Exercise requirements »
For every line in the records that has the word "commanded", make a copy.

··········

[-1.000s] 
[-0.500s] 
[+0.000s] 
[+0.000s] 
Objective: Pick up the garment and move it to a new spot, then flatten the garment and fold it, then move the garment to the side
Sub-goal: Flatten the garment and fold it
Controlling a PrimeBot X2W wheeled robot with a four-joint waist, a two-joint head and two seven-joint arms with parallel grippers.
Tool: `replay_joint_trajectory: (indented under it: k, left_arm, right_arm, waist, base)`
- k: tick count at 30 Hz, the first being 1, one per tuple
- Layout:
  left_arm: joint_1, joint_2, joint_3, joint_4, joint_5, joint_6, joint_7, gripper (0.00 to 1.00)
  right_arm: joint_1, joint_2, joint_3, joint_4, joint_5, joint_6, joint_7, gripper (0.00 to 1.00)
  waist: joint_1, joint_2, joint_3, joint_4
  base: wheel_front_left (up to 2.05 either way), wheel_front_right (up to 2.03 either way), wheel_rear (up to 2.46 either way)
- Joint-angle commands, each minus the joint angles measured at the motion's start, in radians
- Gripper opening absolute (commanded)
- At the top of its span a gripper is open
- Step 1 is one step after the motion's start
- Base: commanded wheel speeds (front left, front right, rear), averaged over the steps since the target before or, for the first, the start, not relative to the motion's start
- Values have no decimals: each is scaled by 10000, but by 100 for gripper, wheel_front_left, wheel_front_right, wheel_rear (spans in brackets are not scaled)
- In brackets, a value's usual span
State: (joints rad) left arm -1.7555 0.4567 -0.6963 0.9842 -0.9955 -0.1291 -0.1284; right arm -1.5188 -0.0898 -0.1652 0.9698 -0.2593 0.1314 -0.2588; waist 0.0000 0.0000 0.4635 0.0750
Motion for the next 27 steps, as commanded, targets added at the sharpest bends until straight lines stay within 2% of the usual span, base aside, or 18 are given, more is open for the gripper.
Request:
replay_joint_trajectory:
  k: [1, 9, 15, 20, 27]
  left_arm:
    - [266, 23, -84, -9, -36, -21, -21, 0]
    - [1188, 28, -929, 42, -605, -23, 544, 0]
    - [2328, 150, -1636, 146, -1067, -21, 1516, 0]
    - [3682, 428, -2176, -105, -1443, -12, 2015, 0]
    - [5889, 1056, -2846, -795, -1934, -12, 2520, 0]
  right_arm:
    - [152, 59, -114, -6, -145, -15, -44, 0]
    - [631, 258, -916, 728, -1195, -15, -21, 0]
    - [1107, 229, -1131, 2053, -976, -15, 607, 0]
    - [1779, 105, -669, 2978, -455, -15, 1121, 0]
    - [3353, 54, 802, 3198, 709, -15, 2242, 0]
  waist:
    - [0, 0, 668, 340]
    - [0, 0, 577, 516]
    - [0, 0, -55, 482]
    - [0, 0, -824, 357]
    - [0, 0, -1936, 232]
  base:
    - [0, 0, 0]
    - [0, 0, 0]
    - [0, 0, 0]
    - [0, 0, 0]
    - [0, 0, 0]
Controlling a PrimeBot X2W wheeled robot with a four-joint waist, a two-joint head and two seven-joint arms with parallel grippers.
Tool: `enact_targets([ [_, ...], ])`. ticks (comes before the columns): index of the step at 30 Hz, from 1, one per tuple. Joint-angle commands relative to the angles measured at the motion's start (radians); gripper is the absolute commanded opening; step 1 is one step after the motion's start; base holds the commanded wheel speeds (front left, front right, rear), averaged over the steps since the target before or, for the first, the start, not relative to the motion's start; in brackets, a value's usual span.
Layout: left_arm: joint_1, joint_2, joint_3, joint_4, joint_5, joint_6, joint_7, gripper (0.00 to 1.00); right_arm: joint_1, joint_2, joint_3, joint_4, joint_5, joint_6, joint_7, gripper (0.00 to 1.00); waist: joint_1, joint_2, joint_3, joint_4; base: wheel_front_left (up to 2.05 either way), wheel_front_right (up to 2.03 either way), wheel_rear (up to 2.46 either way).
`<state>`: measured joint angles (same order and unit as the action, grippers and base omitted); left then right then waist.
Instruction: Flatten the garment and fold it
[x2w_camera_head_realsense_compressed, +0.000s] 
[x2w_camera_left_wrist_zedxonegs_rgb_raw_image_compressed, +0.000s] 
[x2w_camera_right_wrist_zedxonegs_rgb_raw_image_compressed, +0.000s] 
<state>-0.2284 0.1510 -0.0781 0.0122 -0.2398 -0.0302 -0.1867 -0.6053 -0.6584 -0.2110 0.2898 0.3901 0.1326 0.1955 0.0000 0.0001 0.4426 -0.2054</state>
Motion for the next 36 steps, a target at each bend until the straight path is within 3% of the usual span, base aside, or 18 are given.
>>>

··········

Exercise response »
- Gripper opening absolute (commanded)
- Base: commanded wheel speeds (front left, front right, rear), averaged over the steps since the target before or, for the first, the start, not relative to the motion's start
Motion for the next 27 steps, as commanded, targets added at the sharpest bends until straight lines stay within 2% of the usual span, base aside, or 18 are given, more is open for the gripper.
Tool: `enact_targets([ [_, ...], ])`. ticks (comes before the columns): index of the step at 30 Hz, from 1, one per tuple. Joint-angle commands relative to the angles measured at the motion's start (radians); gripper is the absolute commanded opening; step 1 is one step after the motion's start; base holds the commanded wheel speeds (front left, front right, rear), averaged over the steps since the target before or, for the first, the start, not relative to the motion's start; in brackets, a value's usual span.

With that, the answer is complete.